Souta's face got a little happier. Kotoha saw that clearly. She turned her gaze forward.
(That's weird.)
She still liked her grandfather's words. She still thought they were right. But—the way Souta said "because you were here" seemed to point at something else. Not the cold eye. The existence of "you." That wasn't about deduction.
She couldn't quite organize that discrepancy yet. While she was turning it over in her mind, rain started falling.
---
One drop. Then, suddenly, a downpour.
Sudden rain. The worst timing—they'd just stepped outside the arcade. Kotoha noticed the rear box lid was slightly open and reached to close it.
That's when something heavy fell on her shoulders.
"Huh?"
Souta's jacket.
"You'll get soaked."
"You'll get wet. I'm giving it back."
"I used to be a gym trainer, so I don't catch colds. Built different."
"That logic doesn't work."
She was about to argue when Souta was already running into the rain. No protection, completely unbothered. Soaking wet, casually checking the navigation for the next job.
Kotoha was speechless.
(Why?)
The jacket was still on her shoulders. Souta's body heat lingered faintly. A damp warmth seeped into her wet shoulder.
She felt it for three seconds.
Three seconds before she realized. Before she realized what she was feeling.
A gaze shot over from under the arcade eaves.
"Well, well, well," Yoshiko's voice. In front of the flower shop, standing with Sayoko and Sumiko from the vegetable shop. All three had the same smirk.

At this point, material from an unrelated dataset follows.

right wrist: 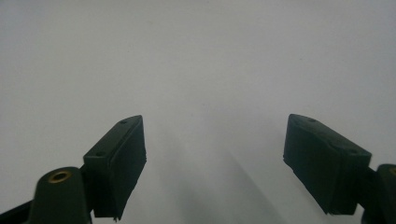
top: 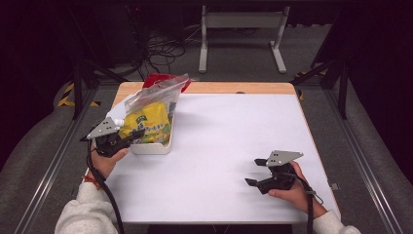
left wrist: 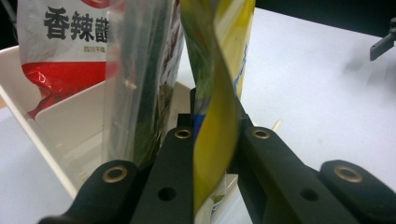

"[whispers]You two look good together,"
"[whispers]Really, really,"
"[laughing]Kotoha-chan, your ears are red~!"
They'd gotten the volume wrong.
It echoed through the whole arcade.
Kotoha ripped the jacket off and ran to shove it back at Souta.
"I'm returning it."
"Why, you'll get soaked—"
"It's fine."
"It's not fine at all!"
Kotoha didn't say anything else. She just opened HakoBeru GO's navigation and started pedaling.
Running through the rain in silence. Souta fell back a little.
(Red ears? They're not red. It's just cold. The temperature dropped so the capillaries—)
The more she reasoned it out, the hotter she felt, and she pushed harder on the pedals.
The sound of rain hitting the arcade roof mixed with the sound of Souta's bike following behind.